**PROBLEM TO WORK ON:** Scan the data below and report how many lines include the word "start". Nothing else is wanted.

**DATASET EXTRACT:**
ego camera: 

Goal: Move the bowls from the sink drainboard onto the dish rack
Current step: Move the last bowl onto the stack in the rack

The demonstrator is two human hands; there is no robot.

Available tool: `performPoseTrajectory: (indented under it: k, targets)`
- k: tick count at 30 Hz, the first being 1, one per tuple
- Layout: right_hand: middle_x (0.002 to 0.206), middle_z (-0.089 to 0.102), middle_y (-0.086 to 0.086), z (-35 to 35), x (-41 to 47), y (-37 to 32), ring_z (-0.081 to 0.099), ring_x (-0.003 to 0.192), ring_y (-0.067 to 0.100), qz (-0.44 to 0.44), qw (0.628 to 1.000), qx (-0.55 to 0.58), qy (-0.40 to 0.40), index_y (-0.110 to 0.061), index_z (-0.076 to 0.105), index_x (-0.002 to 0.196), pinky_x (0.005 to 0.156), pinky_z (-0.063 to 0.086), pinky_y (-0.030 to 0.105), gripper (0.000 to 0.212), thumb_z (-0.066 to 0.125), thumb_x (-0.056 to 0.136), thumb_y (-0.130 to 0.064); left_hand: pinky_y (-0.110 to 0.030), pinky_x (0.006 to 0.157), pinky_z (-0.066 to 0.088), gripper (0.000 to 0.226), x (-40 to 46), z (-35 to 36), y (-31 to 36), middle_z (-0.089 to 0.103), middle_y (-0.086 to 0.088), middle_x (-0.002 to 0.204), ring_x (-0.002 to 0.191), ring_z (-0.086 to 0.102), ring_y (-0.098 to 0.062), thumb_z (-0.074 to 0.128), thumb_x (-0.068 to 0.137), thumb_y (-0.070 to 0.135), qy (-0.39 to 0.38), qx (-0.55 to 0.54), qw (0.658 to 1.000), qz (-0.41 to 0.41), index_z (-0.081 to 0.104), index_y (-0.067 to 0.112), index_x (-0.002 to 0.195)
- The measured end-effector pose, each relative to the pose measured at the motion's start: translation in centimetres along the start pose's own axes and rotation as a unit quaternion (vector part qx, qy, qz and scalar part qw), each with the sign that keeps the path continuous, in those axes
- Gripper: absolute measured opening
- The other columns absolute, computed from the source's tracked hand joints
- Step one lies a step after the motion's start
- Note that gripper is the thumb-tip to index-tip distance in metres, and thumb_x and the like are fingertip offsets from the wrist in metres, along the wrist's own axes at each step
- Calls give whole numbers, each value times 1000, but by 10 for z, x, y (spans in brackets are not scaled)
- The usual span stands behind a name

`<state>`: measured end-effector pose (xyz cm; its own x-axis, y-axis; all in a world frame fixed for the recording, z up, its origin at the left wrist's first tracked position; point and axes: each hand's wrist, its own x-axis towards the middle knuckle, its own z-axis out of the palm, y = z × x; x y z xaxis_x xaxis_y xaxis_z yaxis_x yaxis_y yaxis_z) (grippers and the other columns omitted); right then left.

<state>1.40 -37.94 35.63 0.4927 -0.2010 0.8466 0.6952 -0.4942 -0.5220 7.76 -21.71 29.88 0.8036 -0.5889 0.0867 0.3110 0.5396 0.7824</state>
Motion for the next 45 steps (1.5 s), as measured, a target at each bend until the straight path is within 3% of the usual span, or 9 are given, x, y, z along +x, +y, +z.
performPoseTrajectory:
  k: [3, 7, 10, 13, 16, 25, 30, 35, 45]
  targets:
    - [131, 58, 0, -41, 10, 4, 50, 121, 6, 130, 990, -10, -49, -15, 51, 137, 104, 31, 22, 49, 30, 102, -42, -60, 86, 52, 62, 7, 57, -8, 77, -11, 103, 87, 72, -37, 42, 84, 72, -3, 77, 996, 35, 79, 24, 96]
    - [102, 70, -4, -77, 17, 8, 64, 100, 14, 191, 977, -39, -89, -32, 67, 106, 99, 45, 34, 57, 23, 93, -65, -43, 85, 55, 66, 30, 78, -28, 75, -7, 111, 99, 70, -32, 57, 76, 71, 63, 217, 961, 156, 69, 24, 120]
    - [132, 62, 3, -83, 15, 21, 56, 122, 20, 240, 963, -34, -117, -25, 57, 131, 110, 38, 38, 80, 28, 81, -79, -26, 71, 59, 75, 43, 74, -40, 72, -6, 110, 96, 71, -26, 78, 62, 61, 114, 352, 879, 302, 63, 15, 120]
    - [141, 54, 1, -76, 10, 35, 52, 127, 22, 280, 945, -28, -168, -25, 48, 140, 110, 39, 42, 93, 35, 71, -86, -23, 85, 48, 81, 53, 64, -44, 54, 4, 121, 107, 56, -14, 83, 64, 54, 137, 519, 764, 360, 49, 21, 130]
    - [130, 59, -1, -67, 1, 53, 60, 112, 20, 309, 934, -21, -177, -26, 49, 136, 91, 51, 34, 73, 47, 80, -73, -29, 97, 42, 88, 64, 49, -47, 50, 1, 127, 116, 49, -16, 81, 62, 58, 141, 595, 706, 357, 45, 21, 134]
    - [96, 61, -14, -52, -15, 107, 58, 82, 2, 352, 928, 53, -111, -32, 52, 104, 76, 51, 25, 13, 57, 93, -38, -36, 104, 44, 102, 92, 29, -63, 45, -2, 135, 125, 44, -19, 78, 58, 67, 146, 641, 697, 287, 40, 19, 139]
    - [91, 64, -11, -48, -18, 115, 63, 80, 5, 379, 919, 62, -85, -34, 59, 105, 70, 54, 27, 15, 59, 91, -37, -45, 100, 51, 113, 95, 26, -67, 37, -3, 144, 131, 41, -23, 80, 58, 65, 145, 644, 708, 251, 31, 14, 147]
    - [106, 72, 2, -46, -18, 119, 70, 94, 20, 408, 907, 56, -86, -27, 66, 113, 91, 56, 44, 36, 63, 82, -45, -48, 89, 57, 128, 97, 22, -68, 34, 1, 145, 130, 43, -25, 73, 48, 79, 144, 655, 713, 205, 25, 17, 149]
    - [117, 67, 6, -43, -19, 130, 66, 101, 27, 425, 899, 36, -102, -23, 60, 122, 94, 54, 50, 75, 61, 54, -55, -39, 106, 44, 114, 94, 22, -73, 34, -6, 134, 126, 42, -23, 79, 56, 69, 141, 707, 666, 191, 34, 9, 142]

**COMPLETED TASK:** 2